The SDG-BERT project is a trial to develop a SDG labelling tool for text data. Our approach consists of using RoBERTa, the contextual language model developed by Facebook which is the successor of the original Google BERT language model. Within the scope of the master thesis, for which we are developing this approach, the model will be fine tuned on job postings. Thus, given a job posting, the model will assign labels ranging from 0 to 17 to each paragraph. We envision, that the summary of labels per job posting reflects the degree of sustainability of a job (or at least its advertisement).
To contribute open your terminal and enter the following steps. Lines starting with $
signal code.
Lines starting with #
signal comments.
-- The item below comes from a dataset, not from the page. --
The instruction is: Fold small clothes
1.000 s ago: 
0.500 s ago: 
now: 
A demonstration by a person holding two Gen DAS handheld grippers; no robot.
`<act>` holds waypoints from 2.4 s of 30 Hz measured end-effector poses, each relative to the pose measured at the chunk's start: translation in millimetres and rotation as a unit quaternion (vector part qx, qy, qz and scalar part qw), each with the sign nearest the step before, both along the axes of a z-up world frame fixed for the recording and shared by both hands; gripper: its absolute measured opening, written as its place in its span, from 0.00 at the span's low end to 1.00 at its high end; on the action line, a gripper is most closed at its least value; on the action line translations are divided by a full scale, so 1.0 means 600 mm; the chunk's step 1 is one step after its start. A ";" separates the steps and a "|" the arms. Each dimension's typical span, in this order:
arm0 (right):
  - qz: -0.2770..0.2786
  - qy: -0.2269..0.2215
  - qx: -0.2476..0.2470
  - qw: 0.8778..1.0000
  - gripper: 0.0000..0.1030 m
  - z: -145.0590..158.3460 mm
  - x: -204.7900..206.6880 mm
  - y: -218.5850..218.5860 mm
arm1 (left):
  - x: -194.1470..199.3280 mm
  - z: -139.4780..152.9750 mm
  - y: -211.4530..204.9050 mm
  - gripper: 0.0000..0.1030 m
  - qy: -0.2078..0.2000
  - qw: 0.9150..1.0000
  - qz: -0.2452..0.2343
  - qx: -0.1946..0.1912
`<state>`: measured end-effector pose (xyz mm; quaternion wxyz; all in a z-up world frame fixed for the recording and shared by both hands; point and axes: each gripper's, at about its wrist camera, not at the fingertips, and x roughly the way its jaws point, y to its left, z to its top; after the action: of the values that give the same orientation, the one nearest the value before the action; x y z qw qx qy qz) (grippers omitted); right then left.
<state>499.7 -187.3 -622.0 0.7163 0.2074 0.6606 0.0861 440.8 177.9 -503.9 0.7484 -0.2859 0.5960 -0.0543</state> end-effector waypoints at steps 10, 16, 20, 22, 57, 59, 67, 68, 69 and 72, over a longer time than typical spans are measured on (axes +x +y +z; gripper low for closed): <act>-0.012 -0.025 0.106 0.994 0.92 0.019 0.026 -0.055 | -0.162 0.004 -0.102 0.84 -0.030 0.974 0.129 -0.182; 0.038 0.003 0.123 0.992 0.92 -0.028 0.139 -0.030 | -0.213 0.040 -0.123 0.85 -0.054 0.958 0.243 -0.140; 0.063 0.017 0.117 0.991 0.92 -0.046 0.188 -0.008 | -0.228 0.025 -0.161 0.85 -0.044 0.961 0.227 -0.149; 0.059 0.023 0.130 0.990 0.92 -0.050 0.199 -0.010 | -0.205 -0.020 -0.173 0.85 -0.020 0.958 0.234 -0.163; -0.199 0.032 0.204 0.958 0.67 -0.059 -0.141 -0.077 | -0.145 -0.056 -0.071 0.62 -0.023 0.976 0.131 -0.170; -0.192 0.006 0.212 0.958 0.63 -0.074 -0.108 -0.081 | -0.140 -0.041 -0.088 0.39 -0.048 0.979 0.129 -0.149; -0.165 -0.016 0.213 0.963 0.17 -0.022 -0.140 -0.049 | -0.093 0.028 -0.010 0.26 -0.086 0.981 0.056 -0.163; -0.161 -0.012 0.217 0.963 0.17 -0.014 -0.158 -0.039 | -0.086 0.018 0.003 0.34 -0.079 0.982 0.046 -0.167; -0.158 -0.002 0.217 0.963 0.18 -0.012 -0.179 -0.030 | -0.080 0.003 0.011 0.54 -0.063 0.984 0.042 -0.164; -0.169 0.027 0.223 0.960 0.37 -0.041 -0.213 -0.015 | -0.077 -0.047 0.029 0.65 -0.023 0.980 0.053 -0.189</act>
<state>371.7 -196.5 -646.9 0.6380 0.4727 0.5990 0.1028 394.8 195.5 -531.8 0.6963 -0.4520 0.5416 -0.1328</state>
Do not copy the $
symbols.
Check requirements::
$ conda --version
# Should output sth like 'conda 4.8.3'.
# Otherwise install conda using e.g. brew.
$ git --version
# Should output something like 'git version 2.13.0'
# Otherwise install git via 'conda install git' command
Clone repository:
The following code will create a folder named "sdg-bert-project" on your desktop.
$ mkdir ~/Desktop/ && cd ~/Desktop/SDG-BERT/
$ git clone https://github.com/Thoma997/SDG-BERT.git
Create environment:
$ ~/Desktop/sdg-bert-project/
$ conda env create -f environment.yaml
$ conda env list
# you should see an environment called 'sdg-bert' now in the list.
$ conda activate sdg-bert
Add environment variables:
Write an email to us in order to get the database access data
to help us make the translator converge :)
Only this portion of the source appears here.